Ketiga, menerapkan prinsip-prinsip akutabilitas dan transparansi dalam penegakan hukum hak cipta. Strategi ini ditujukan sebagai bentuk pertanggung jawaban kepada publik. Untuk itu agar diupayakan publikasi penanganan perkara sejak dari penyidikan sampai dengan eksekusi secara terus menerus sehingga masyarakat mengetahui dan mengikuti perkembangan penyelesaian perkara tersebut secara benar. Dengan demikian diharapkan masyarakat dapat menentukan posisi partisipasinya dalam pemberantasan dan penegakan kejahatan hak cipta.
Keempat, mengembangkan sistem manajemen dan organisasi penegak hukum yang mantap sebagai pengayom masyarakat. Strategi ini dimaksudkan agar masyarakat dengan mudah dan jelas menyampaikan laporan atas kejahatan yang ditemukan kepada aparat penegak hukum.

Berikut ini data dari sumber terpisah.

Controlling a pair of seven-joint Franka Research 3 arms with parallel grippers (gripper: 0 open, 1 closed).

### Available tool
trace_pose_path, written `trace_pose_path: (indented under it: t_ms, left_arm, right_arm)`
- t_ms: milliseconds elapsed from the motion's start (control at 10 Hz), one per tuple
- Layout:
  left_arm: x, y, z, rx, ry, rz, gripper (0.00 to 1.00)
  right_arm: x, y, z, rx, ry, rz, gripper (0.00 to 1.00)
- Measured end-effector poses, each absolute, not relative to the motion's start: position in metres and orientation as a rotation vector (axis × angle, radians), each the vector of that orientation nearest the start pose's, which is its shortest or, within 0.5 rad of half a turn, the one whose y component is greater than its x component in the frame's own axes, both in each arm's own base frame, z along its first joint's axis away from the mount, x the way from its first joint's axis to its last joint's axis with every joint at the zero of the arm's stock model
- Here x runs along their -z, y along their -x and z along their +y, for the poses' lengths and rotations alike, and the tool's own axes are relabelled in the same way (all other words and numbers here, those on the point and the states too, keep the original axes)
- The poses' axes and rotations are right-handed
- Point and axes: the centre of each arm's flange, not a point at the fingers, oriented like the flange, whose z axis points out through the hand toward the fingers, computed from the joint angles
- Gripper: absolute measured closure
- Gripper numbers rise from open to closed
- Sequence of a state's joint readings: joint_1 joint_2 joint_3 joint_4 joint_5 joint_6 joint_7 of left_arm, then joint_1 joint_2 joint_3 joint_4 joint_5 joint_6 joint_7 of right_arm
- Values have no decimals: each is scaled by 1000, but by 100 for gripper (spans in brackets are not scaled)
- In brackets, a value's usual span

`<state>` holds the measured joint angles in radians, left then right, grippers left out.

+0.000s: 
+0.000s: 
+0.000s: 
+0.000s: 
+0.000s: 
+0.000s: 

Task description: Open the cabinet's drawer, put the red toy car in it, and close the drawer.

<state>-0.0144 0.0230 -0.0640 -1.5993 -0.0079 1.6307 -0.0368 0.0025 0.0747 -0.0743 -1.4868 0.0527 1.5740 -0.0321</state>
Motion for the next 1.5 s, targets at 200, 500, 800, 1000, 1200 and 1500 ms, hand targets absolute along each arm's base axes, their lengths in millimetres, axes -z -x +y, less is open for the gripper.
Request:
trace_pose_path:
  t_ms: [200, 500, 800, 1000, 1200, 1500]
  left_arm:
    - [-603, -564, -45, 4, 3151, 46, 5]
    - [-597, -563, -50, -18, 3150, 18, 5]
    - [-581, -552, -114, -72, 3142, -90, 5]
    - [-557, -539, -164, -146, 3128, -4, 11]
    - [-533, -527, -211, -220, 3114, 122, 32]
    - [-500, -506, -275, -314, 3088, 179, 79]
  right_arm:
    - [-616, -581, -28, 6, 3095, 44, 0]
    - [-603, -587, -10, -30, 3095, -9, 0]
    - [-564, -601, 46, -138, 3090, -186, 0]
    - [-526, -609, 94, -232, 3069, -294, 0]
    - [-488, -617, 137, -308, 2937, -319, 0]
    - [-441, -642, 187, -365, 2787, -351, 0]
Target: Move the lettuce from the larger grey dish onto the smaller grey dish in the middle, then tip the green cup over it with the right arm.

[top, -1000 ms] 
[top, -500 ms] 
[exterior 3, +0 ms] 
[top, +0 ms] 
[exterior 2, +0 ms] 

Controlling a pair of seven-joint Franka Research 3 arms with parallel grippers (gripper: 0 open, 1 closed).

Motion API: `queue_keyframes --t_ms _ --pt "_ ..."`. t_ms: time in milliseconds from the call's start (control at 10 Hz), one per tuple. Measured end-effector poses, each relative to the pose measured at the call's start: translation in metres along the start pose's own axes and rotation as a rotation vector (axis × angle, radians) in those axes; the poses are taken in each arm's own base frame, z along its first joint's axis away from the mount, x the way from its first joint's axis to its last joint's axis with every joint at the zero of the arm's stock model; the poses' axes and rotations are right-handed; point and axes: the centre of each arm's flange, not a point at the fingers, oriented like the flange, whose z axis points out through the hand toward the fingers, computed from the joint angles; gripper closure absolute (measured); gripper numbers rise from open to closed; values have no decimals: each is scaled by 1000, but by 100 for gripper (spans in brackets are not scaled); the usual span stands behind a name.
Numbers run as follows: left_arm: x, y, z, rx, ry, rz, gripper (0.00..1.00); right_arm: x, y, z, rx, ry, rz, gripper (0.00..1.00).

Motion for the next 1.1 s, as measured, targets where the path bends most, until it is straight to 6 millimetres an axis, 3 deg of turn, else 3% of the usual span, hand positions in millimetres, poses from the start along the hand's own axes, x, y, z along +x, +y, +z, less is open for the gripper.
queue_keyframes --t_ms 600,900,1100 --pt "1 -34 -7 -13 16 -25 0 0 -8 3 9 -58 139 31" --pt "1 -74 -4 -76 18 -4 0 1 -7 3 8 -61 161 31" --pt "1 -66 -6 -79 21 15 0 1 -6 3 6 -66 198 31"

Kelima, mengembangkan keterpaduan dalam proses penegakan hukum melalui penyelidikan/ penyidikan gabungan antara penyidik dan penuntut umum. Strategi ini dimaksudkan untuk mempercepat proses penanganan perkara, mencegah terjadinya bolak-balik perkara antara penuntut umum dengan penyidik.